Saved entries:
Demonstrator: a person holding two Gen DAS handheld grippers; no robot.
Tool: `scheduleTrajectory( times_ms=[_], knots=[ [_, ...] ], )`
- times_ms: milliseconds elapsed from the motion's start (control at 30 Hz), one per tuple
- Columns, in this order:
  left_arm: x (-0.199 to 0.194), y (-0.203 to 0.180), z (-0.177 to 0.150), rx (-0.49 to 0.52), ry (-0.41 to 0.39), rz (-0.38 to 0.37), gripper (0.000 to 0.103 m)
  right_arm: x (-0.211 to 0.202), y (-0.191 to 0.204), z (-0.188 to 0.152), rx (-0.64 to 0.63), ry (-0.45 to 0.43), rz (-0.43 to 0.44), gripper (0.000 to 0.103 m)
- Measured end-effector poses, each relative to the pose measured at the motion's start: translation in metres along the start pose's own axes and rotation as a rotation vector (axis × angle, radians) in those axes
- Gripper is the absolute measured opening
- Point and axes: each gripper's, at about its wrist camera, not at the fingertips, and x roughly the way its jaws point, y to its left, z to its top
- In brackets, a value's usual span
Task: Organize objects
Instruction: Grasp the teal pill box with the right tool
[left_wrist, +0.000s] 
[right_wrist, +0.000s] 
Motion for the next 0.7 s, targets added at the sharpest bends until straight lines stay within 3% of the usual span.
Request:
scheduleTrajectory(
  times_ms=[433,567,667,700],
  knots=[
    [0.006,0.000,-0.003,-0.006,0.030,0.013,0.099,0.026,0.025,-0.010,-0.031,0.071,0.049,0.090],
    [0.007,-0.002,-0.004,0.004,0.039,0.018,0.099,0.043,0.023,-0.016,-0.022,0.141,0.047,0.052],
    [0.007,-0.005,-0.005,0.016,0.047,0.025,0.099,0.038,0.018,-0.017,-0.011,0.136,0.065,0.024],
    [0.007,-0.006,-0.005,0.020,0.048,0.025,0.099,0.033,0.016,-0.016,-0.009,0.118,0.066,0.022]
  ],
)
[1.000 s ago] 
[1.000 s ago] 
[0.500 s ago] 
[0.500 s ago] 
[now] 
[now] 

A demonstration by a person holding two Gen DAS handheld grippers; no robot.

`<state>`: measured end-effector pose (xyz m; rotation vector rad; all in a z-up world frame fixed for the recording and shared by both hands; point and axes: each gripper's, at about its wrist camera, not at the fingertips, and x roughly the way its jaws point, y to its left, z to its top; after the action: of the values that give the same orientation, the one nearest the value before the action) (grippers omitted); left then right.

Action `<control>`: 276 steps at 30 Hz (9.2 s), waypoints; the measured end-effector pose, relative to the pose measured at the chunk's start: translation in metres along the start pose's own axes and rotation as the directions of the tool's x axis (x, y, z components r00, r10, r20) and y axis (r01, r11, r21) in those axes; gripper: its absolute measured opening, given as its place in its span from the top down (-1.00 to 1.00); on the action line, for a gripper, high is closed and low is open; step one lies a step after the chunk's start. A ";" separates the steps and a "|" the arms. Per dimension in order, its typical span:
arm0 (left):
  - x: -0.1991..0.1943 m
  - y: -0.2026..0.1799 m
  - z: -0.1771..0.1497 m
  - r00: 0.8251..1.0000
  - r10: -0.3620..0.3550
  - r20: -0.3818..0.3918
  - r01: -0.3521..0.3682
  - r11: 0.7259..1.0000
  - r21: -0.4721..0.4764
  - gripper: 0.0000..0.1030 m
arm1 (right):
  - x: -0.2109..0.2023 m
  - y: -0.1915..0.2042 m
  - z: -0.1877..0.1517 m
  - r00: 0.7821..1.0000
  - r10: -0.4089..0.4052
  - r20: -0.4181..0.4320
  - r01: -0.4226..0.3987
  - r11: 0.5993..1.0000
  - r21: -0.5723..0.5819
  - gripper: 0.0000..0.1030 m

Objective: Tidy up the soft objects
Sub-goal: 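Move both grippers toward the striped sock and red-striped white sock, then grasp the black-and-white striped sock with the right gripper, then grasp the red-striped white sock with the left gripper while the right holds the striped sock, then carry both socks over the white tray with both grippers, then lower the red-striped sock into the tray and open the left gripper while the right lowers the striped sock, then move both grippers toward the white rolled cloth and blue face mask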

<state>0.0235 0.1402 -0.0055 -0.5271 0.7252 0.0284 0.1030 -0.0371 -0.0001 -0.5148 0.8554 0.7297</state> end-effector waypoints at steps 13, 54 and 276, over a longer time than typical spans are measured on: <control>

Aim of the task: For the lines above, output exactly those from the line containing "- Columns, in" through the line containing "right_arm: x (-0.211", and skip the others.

Response for this exercise:
- Columns, in this order:
  left_arm: x (-0.199 to 0.194), y (-0.203 to 0.180), z (-0.177 to 0.150), rx (-0.49 to 0.52), ry (-0.41 to 0.39), rz (-0.38 to 0.37), gripper (0.000 to 0.103 m)
  right_arm: x (-0.211 to 0.202), y (-0.191 to 0.204), z (-0.188 to 0.152), rx (-0.64 to 0.63), ry (-0.45 to 0.43), rz (-0.43 to 0.44), gripper (0.000 to 0.103 m)

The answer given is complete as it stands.